» ASSIGNMENT: Nothing in the data may be altered; the answer is a verbatim copy of it.

** Opening STORED DATA block **

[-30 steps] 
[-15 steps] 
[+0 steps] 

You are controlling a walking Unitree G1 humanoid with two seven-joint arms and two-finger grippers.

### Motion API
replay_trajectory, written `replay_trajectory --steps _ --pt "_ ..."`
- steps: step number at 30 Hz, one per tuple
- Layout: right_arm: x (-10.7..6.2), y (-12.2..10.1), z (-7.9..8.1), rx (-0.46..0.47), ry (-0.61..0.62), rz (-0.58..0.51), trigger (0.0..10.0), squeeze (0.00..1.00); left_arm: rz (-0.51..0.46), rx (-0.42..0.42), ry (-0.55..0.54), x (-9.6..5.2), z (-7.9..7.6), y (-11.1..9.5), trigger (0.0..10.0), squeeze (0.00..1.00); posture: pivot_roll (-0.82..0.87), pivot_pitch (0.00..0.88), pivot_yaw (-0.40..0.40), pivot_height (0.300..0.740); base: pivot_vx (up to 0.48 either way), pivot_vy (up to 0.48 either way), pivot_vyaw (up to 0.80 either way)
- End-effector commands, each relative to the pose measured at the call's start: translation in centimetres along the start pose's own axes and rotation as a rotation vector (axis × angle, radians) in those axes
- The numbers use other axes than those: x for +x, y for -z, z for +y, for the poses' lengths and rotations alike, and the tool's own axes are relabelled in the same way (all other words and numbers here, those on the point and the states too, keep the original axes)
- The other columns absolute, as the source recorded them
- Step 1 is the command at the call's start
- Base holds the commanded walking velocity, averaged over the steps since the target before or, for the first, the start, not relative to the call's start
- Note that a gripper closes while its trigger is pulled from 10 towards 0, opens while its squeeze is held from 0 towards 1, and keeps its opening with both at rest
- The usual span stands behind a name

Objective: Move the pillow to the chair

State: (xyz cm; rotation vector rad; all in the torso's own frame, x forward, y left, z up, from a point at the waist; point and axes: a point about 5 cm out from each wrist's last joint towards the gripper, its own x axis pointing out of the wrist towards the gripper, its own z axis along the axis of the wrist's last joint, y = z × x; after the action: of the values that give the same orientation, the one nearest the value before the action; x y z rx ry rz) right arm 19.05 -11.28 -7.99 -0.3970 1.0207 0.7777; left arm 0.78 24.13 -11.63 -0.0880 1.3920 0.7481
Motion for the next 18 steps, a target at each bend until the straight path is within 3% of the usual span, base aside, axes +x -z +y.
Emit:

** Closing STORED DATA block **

» THE ANSWER:
[-30 steps] 
[-15 steps] 
[+0 steps] 

You are controlling a walking Unitree G1 humanoid with two seven-joint arms and two-finger grippers.

### Motion API
replay_trajectory, written `replay_trajectory --steps _ --pt "_ ..."`
- steps: step number at 30 Hz, one per tuple
- Layout: right_arm: x (-10.7..6.2), y (-12.2..10.1), z (-7.9..8.1), rx (-0.46..0.47), ry (-0.61..0.62), rz (-0.58..0.51), trigger (0.0..10.0), squeeze (0.00..1.00); left_arm: rz (-0.51..0.46), rx (-0.42..0.42), ry (-0.55..0.54), x (-9.6..5.2), z (-7.9..7.6), y (-11.1..9.5), trigger (0.0..10.0), squeeze (0.00..1.00); posture: pivot_roll (-0.82..0.87), pivot_pitch (0.00..0.88), pivot_yaw (-0.40..0.40), pivot_height (0.300..0.740); base: pivot_vx (up to 0.48 either way), pivot_vy (up to 0.48 either way), pivot_vyaw (up to 0.80 either way)
- End-effector commands, each relative to the pose measured at the call's start: translation in centimetres along the start pose's own axes and rotation as a rotation vector (axis × angle, radians) in those axes
- The numbers use other axes than those: x for +x, y for -z, z for +y, for the poses' lengths and rotations alike, and the tool's own axes are relabelled in the same way (all other words and numbers here, those on the point and the states too, keep the original axes)
- The other columns absolute, as the source recorded them
- Step 1 is the command at the call's start
- Base holds the commanded walking velocity, averaged over the steps since the target before or, for the first, the start, not relative to the call's start
- Note that a gripper closes while its trigger is pulled from 10 towards 0, opens while its squeeze is held from 0 towards 1, and keeps its opening with both at rest
- The usual span stands behind a name

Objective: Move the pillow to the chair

State: (xyz cm; rotation vector rad; all in the torso's own frame, x forward, y left, z up, from a point at the waist; point and axes: a point about 5 cm out from each wrist's last joint towards the gripper, its own x axis pointing out of the wrist towards the gripper, its own z axis along the axis of the wrist's last joint, y = z × x; after the action: of the values that give the same orientation, the one nearest the value before the action; x y z rx ry rz) right arm 19.05 -11.28 -7.99 -0.3970 1.0207 0.7777; left arm 0.78 24.13 -11.63 -0.0880 1.3920 0.7481
Motion for the next 18 steps, a target at each bend until the straight path is within 3% of the usual span, base aside, axes +x -z +y.
Emit:

No further answer will be given.